Thanks to Fund for Teachers, Nella, Kara and Josán join the 3,500 additional "Fellows" expanding their students' worldview by first expanding their own. Fund for Teachers' summer fellowships strengthen the vital bond between curriculum, experiences and the ongoing human narrative, subsequently transforming the process of learning in their classrooms and school communities.

"My fellowship focused on integrating my writing and teaching so I could inspire students to become more engaged writers themselves," said Wortman. The child of a Holocaust survivor, she embarked on a pilgrimage to sites of historical and personal significance in Europe to draft a corresponding Memoir Writing Unit for her students at Houston's Pin Oak Middle School.

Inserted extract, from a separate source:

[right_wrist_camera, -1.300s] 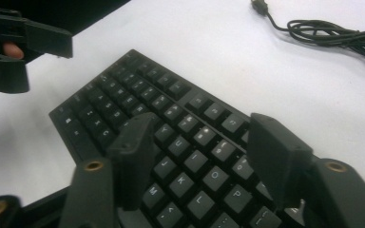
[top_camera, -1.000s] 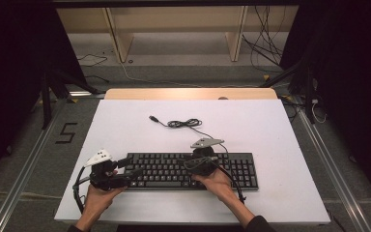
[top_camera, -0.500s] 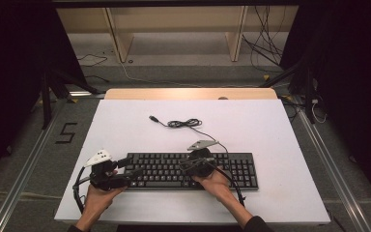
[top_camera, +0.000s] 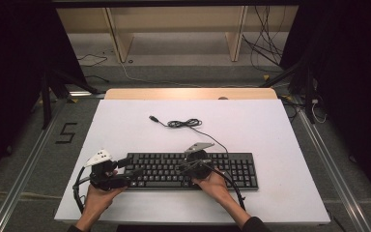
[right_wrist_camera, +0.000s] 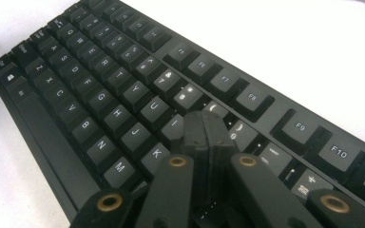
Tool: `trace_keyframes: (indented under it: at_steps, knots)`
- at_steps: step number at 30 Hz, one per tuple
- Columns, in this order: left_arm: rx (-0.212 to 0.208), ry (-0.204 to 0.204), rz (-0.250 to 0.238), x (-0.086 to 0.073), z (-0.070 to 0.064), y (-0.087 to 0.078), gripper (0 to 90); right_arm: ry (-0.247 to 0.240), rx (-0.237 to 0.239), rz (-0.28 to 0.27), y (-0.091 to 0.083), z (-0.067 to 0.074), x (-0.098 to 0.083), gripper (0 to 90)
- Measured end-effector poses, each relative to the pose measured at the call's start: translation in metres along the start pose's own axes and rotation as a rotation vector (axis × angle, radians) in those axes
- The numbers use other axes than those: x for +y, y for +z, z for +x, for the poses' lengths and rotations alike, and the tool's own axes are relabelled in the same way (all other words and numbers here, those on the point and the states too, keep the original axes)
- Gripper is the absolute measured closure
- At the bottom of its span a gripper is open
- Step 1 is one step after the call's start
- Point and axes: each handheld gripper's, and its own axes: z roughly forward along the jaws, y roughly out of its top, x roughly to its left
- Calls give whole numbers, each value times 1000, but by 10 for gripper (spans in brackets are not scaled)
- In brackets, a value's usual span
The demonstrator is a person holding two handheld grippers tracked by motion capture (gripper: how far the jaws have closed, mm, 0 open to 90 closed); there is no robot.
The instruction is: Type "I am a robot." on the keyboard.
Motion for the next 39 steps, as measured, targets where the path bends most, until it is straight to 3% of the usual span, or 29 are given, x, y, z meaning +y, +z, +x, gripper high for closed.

Wortman's notebook of impressions and images now serves as a model for her students' own notebooks, incorporating their struggles and successes as inspiration.

Our collective need for potable water prompted MacDevitt's voyage to Southeast Asia. A former hydrologist, she spent six weeks testing samples of the world's most polluted water, often passing rice paddies irrigated with the very water contaminated by the factory next door. After returning to Brooklyn's International High School at Lafayette, MacDevitt's research compelled her students to mount a grassroots campaign to protect New York City's sole water supply from natural gas drilling.

Josán Perales and two colleagues from Vista Grande High School in Taos, NM, spent the summer researching migrant workers' experiences crossing the border in the Sonoran Desert. Their research with humanitarian groups, Border Patrol and migrant workers revealed multiple facets of the controversial subject and formed the basis of a school-wide, interdisciplinary, year-long study entitled Borders. "Borders manifest themselves in many ways," said Josán. "People always have obstacles to overcome, walls to climb or daunting odds to prove wrong. Opportunity often lies on the other side of the border."